A starting point for a discussion on marrying Agile methods and CMMI.
8Oct

CMMI Limits Growth


If you use CMMI for the ratings only you will be limiting your growth.  CMMI can only put you on a trajectory for growth but can’t determine what that trajectory should be.  For that, executives must identify business goals they want to aspire to and then you can use CMMI to help achieve them.  In particular, goals in terms of time to market, cycle time, product or service quality, efficiency, customer delight, response time… anything that equates with operational excellence and profit.  Without these business goals and the measures to determine how well you’re moving towards them, CMMI will just frustrate your people and waste your money.

If you don’t value the idea of raising profits by lowering operational cost, then don’t bother with CMMI.  If all you want is a rating, then you will never see any benefits from CMMI.  Either you establish business growth goals, or CMMI will just eat away at your business.RatingvsGrowth  If getting leaner isn’t appealing, stay away from CMMI.

It makes me sick every time I hear a company complain how much it costs to maintain their CMMI “rating”.  It pains me to hear of companies with recent ratings who are still habitually over budget and behind schedule, and not getting better.  I’m bewildered by companies afraid to make changes to the operations for fear of “losing” their ratings.  What these real-life I’m-not-making-this-up scenarios all have in common is that every one of these situations shares the attribute of using CMMI for the ratings and not the business value of growth.

I’ll take some blame for that on behalf of the other hundreds of consultants and appraisers out there.  Sure, I can’t prevent executives from being short-sighted and ADHD, but I can do my part for allowing executives to go forth with misuse of CMMI knowing that they will ultimately fail to see any benefits.  Is that how I personally work?  Of course not, but that is how too many other consultants and appraisers work, so on their behalf, I’ll fall on the sword.  Shame on us for allowing companies to use CMMI in stupid ways when we know it’s a bad idea. 

CostvsProfitOn the other hand, what can we consultants and appraisers do when executives willingly take the “ratings over growth” route?  When executives are not willing to stand up for what’s best for the business?  When the executives are not motivated to pursue operational excellence?  At the same time, we’ve all been using the wrong language with CMMI.  Who the heck wants to hear about “process improvement”?!?  That’s a lot like wanting to hear “you need to go on a diet and get more exercise”.  Who wants that?

What executives need to hear and see is that CMMI for the ratings limits growth and is worthless but CMMI in support of increasing profits is priceless.

Use CMMI for a rating only and your business will stop its growth right where the rating starts.

Hillel

My professional passion is to build high performance organizations out of companies motivated to be lean, agile, and achieve world-class results.
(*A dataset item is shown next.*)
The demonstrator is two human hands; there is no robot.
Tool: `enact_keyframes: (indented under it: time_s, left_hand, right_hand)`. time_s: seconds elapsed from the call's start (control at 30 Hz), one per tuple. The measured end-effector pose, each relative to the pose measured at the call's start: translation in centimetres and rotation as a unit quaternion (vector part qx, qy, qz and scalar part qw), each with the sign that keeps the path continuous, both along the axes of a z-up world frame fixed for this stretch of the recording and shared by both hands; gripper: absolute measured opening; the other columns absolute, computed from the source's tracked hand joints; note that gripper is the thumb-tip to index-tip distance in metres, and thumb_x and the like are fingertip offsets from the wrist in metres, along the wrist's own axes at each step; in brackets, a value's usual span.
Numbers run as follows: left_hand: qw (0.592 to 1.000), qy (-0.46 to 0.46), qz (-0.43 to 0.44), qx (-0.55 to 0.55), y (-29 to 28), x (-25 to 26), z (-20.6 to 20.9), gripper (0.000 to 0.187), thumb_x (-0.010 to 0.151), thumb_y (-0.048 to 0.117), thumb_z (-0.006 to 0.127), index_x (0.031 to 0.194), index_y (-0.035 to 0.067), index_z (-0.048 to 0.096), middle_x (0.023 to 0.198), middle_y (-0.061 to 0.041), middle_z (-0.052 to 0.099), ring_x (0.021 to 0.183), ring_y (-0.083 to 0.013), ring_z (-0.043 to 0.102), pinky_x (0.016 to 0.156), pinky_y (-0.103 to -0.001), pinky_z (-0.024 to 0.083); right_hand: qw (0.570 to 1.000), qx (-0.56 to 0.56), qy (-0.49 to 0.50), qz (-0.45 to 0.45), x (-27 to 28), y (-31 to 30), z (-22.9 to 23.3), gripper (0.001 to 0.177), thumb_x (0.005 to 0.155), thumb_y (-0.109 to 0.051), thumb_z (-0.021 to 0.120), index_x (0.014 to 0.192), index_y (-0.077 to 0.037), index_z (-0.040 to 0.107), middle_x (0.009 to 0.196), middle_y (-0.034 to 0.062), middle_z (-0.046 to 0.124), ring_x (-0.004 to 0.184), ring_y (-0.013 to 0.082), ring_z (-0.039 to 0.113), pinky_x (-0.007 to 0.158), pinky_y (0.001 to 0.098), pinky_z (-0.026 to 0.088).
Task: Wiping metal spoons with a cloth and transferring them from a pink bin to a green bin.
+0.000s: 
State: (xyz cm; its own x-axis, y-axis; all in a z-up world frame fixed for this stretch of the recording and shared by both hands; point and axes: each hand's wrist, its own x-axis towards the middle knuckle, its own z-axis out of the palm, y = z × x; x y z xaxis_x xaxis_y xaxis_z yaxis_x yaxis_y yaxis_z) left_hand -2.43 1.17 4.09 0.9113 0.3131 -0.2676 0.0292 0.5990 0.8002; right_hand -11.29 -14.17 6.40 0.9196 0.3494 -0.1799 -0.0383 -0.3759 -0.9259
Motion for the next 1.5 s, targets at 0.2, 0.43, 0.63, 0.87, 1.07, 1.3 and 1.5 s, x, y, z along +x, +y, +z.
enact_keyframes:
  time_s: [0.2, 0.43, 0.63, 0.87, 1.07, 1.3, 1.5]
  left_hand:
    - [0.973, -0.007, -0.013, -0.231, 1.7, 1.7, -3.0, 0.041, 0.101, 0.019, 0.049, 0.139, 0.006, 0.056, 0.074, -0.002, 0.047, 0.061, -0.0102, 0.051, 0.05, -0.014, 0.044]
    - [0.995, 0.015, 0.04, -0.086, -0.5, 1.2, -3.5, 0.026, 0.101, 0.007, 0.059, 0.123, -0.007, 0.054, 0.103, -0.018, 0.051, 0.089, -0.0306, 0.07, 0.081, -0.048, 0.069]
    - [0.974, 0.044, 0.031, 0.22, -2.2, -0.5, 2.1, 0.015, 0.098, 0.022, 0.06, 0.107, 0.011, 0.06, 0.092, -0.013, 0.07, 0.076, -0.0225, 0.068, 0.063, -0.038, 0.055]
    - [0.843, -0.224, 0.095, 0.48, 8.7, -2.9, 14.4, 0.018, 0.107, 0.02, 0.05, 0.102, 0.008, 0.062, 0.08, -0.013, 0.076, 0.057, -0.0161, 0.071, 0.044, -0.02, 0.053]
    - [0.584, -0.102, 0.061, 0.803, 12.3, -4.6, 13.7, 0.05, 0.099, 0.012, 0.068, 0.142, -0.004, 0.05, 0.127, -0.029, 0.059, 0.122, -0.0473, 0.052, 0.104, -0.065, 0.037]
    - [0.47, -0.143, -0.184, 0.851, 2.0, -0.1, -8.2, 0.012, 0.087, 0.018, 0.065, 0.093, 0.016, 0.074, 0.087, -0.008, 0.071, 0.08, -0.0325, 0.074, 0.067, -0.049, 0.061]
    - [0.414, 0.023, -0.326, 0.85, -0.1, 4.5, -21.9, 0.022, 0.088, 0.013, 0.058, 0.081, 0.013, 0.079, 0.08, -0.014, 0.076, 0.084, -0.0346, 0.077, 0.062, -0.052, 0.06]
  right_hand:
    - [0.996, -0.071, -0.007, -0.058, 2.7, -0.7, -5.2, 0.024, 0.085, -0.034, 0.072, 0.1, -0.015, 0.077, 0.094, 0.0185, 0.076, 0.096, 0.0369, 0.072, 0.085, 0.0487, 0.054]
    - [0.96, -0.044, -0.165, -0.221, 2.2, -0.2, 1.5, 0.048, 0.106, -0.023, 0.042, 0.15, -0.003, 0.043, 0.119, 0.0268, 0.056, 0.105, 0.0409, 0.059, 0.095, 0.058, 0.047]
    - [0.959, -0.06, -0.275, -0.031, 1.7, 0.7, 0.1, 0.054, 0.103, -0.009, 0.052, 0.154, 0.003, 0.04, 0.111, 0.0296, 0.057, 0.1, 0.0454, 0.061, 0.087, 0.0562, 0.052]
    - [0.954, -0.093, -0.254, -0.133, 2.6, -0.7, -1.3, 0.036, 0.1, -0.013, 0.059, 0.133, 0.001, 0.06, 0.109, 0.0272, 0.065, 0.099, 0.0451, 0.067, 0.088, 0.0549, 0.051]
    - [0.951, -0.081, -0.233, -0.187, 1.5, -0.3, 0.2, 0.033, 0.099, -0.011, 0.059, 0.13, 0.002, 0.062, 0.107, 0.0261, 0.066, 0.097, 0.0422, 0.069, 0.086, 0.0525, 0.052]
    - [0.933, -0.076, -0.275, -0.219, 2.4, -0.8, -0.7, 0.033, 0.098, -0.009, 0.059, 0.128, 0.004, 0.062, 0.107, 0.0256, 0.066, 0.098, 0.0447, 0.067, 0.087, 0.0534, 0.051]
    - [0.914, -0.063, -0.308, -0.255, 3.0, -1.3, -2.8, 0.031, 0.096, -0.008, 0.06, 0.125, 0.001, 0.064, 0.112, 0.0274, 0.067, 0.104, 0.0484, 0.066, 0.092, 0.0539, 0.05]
My best clients are companies who have the courage, leadership, insight, foresight and discipline to be the best places to work, the best value to their customers and the best performing for their shareholders. I take a tough love approach and, frankly, have little patience for executives who *want* these things but expect to achieve them without putting in any effort or making any changes.


3 Responses to “CMMI Limits Growth”

  1. Anonymous says:

    [...] This post was mentioned on Twitter by David J Anderson and Hillel Glazer, Lone Rock God. Lone Rock God said: RT @hi11e1: New AgileCMMI.com blog entry: "CMMI Limits Growth." Yeah, I said it. http://goo.gl/uQM1 [...]

  2. George Zack says:

    This me of folks who define a physical fitness goal in terms of their weight. The weight is the same thing as a CMMI rating. They are not sure how they are going to get to that weight, or why, or even if it is a good idea really – but dagblamit, they need to loose 30 pounds.

    Instead of focusing on business goals, or in this analogy, their fitness, they focus on a rating or their weight.

    Neither is successful. We know that weight loss programs almost invariably have their participants bounce back on their pre diet weights, unless they are focused on a broader health and fitness initiative. My observation is that those who focus on CMMI ratings may also achieve those ratings, but also bounce back to their pre CMMI initiative behavior.

    Which all is to say – you have to do things for the right reasons or you won’t do them.

  3. I absolutely, positively couldn’t agree more with the position. In fact more CMMI initiatives fail for this very reason than any other. My position has always been to on MA and the generic practices to ensure you create a culture of on-going improvement. The information needs that drive the business decisions are the drivers of organization change. That is where the vaule of the improvements can be measure and thus maintained, even as the organizational structure may change. The business drivers don’t.

    Leveraging CMMI to improve the business occurs, not because CMMI is a technical model but because it is a behavioral model.